ACTION ITEM: Copy each line of the data below in which the word "door" can be found.

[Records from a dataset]
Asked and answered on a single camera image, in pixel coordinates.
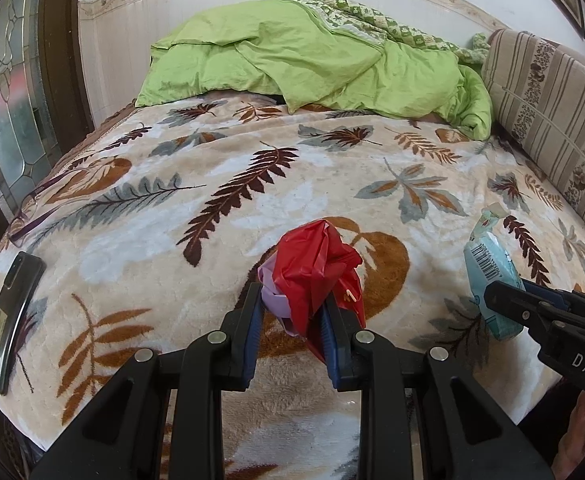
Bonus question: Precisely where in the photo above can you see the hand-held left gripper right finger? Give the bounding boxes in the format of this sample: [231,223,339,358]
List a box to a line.
[319,292,555,480]

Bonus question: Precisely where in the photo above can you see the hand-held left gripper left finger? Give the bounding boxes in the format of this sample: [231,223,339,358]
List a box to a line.
[30,281,267,480]

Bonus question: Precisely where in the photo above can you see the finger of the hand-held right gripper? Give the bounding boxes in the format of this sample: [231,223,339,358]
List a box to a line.
[522,277,585,313]
[485,280,580,343]

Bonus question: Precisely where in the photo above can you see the teal tissue packet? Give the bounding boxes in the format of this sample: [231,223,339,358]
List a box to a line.
[463,202,525,342]

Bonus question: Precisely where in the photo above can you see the purple paper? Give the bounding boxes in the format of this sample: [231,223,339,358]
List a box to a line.
[257,255,298,336]

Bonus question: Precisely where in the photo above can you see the red torn wrapper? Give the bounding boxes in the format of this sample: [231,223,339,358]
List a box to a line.
[272,217,368,363]

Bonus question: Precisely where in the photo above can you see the person's right hand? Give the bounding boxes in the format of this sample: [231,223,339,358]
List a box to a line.
[555,390,585,480]

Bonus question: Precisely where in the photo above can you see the leaf print fleece blanket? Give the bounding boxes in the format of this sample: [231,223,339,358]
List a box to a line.
[0,90,585,480]

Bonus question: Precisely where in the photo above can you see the striped sofa cushion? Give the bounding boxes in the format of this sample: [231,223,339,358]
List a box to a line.
[479,27,585,261]

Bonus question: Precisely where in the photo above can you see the black smartphone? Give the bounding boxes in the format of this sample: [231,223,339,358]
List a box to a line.
[0,251,44,396]

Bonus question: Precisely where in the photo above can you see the green quilt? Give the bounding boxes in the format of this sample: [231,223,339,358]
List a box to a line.
[135,0,493,142]

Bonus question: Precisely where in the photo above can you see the patterned glass door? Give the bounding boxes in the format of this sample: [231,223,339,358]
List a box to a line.
[0,0,96,231]

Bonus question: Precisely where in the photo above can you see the thin frame eyeglasses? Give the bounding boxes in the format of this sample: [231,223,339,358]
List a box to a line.
[6,165,118,248]

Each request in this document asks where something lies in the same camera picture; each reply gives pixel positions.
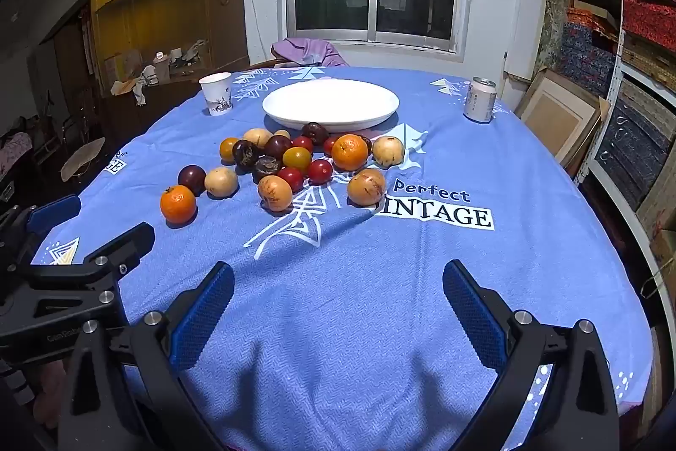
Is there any orange passion fruit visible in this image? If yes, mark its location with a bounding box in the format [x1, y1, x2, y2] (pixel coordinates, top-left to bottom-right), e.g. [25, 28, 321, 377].
[347, 168, 387, 207]
[258, 175, 293, 212]

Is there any beige round fruit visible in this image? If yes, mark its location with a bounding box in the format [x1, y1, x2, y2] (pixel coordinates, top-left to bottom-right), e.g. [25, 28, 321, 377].
[204, 167, 240, 198]
[243, 128, 274, 150]

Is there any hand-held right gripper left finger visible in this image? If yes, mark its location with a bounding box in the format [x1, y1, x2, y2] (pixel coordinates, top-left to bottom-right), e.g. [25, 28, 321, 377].
[57, 262, 236, 451]

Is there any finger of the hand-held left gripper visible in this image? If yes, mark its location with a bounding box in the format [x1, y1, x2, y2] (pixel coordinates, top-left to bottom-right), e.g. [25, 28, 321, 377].
[0, 194, 82, 262]
[24, 222, 155, 309]

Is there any purple jacket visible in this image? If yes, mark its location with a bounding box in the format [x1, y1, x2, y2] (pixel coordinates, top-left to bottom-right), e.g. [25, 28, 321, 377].
[271, 37, 349, 68]

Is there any brown mangosteen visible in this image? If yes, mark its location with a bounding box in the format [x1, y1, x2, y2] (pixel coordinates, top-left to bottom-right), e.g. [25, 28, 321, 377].
[252, 156, 282, 182]

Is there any white drink can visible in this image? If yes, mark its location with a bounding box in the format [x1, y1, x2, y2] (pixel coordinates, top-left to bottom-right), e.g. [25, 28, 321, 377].
[463, 77, 497, 123]

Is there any white paper cup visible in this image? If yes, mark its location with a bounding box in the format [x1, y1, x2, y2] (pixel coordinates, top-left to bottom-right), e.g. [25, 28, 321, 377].
[199, 72, 233, 117]

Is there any beige round seat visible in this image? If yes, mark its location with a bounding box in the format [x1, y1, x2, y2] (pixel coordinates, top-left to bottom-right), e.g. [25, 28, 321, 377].
[60, 137, 106, 182]

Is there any brown cardboard box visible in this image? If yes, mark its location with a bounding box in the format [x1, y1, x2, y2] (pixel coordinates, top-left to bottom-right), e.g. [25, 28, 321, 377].
[636, 197, 676, 304]

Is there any grey green textured panel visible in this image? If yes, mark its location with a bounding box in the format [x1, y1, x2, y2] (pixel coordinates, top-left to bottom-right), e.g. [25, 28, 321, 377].
[536, 0, 570, 71]

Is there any blue printed tablecloth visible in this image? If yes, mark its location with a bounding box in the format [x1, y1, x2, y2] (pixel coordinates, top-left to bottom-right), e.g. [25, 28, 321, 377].
[32, 66, 656, 451]

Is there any white plate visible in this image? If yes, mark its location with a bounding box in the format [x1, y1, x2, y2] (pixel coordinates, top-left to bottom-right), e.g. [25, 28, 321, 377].
[262, 79, 401, 131]

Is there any large beige spotted fruit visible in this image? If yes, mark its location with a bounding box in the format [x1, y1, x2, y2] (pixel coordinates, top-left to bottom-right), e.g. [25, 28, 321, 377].
[372, 136, 406, 167]

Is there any white leaning panel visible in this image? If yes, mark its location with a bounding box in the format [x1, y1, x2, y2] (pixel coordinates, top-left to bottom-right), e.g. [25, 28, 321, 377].
[504, 0, 548, 79]

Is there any wooden picture frame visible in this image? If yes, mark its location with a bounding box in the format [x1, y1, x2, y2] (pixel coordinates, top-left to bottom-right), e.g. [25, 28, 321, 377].
[515, 66, 612, 172]

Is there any white crumpled cloth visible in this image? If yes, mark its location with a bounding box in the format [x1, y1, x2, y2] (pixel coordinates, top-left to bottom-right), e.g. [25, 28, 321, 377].
[132, 65, 159, 106]

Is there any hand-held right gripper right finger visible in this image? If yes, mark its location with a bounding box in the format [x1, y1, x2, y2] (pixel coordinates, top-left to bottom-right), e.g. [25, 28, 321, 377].
[442, 259, 620, 451]

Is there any orange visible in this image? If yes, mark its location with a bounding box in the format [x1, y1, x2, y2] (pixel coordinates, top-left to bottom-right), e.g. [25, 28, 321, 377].
[332, 134, 369, 171]
[161, 185, 197, 224]

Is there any pink cloth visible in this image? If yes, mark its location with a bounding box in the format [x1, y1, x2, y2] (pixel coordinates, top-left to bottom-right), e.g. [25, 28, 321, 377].
[0, 131, 33, 167]

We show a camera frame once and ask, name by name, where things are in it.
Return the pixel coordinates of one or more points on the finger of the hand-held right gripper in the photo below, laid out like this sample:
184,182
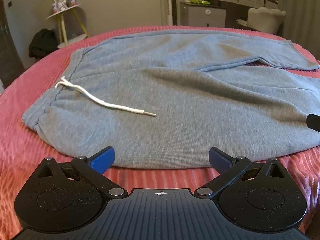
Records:
314,121

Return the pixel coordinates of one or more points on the pink ribbed blanket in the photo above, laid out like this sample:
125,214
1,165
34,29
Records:
22,135

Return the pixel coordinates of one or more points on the round side table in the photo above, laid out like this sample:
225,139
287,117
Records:
65,22

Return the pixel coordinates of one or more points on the small printed can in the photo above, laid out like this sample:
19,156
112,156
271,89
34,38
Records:
60,6
72,1

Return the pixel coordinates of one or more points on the green packets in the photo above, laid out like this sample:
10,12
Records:
200,2

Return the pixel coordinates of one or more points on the grey curtain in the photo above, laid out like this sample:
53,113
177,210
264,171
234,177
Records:
300,10

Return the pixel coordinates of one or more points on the grey cabinet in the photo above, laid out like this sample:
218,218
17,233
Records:
200,16

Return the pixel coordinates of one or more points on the black bag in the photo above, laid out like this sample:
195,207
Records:
42,43

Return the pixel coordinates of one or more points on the dark door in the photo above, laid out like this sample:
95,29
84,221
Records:
8,50

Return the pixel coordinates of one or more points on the grey sweatpants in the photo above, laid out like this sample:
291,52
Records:
175,100

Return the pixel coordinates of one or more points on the white shell chair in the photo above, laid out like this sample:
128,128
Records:
265,20

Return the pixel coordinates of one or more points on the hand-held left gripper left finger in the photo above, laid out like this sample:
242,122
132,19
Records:
103,158

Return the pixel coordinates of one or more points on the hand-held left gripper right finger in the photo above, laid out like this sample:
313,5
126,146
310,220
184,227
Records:
220,158

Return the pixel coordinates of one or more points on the white tower fan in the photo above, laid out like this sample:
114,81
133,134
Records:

EXERCISE RESULT:
Bonus question: Precisely where in the photo above can you see the patterned glass door? Give the bounding boxes in the format of this sample: [231,223,339,358]
Return the pixel coordinates of one or more points on the dark door in the photo above, laid out like this sample:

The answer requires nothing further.